→ Work instructions: In the records below, find each line with the word "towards" and copy it.

→ Records shown:

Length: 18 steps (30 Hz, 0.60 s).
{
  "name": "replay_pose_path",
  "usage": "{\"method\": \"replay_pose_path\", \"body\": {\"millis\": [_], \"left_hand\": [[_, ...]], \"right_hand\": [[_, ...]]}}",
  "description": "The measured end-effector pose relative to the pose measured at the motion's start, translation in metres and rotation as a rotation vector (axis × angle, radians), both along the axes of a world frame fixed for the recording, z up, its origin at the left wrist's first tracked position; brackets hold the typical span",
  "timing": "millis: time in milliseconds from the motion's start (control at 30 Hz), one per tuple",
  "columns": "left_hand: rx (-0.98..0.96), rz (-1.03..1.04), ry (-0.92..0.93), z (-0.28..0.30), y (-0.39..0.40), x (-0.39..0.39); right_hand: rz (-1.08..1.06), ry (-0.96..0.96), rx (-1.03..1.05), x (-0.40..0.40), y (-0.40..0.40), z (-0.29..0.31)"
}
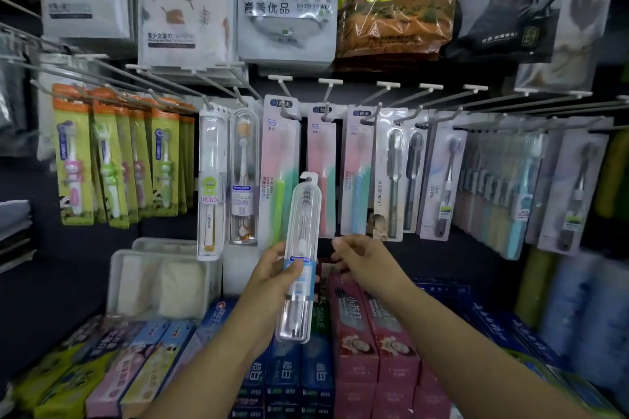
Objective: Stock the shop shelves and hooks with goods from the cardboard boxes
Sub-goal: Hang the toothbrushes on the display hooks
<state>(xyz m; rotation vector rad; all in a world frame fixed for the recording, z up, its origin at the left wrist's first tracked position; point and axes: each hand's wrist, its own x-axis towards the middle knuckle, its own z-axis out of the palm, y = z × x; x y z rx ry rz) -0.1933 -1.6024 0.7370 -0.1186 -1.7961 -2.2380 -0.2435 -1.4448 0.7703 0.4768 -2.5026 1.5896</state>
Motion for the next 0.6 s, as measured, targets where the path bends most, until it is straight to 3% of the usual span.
{"method": "replay_pose_path", "body": {"millis": [167,600], "left_hand": [[-0.017,-0.034,0.035,-0.006,0.009,0.011],[-0.191,0.040,0.051,-0.013,0.014,0.042]], "right_hand": [[0.158,0.047,-0.042,0.033,-0.006,-0.003],[0.289,-0.006,-0.169,0.059,-0.007,-0.018]]}}
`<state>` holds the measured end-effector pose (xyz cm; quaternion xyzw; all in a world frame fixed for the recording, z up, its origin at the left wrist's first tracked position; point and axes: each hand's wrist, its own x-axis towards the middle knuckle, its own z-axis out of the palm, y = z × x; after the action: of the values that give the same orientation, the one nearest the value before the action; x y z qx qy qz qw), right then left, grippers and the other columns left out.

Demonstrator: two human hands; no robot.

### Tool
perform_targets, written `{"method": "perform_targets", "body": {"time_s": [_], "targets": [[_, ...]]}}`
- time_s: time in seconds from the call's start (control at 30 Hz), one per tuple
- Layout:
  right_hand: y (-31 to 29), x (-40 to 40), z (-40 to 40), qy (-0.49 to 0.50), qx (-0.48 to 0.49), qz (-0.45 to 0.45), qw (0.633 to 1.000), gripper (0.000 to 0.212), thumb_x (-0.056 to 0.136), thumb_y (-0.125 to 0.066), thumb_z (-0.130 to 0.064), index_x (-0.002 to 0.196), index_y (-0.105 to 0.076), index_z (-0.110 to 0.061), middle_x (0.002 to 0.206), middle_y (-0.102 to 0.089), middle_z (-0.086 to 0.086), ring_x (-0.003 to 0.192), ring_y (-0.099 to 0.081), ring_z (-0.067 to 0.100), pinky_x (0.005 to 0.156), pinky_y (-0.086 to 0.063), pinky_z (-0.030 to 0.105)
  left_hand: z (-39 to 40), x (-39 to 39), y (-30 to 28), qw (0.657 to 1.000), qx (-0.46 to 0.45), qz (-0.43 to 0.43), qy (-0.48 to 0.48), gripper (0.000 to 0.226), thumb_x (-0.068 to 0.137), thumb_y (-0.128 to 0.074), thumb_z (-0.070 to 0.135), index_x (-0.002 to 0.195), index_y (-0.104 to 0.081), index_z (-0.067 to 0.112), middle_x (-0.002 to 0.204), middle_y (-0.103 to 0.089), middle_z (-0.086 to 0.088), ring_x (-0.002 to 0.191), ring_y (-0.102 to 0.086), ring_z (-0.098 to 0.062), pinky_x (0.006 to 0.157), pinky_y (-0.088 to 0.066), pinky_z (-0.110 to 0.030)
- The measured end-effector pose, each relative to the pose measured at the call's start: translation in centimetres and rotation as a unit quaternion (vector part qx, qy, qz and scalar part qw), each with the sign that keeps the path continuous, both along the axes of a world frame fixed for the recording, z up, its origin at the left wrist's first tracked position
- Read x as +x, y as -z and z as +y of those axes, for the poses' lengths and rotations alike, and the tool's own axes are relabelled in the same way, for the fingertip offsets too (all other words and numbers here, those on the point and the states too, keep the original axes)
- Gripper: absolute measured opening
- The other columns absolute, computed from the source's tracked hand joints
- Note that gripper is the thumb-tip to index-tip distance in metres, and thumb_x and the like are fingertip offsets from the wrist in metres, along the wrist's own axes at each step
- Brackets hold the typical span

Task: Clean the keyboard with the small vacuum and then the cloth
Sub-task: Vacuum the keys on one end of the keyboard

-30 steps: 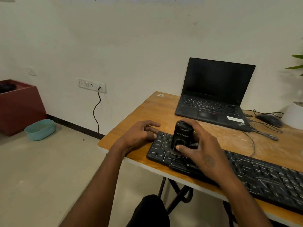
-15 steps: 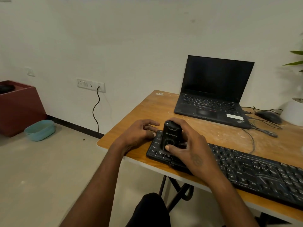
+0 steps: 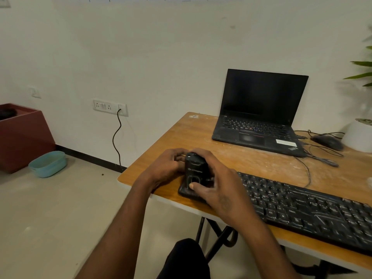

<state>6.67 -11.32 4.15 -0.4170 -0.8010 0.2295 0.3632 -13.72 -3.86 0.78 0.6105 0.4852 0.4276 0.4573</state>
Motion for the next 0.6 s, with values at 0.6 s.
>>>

→ Answer to the problem:
<state>(xyz m; rotation vector rad; all in a world frame fixed for the recording, z up, its origin at the left wrist's first tracked position; point and axes: each hand's wrist, its own x-axis towards the middle knuckle, its own z-axis out of the palm, y = z × x; x y z rx ry rz) -0.1933 -1.6024 0.7370 -0.1186 -1.7961 -2.2380 -0.2435 -1.4448 0.7703 0.4768 -2.5026 1.5896</state>
`<state>` holds the measured end-effector pose (xyz cm; quaternion xyzw; all in a world frame fixed for the recording, z up, its origin at the left wrist's first tracked position; point and axes: each hand's wrist, its own x-axis towards the middle knuckle, its own z-axis out of the palm, y = z × x; after the action: of the values that give the same orientation, the one nearest the value before the action; x y z qx qy qz qw), right then left, grippers and the other columns left out.

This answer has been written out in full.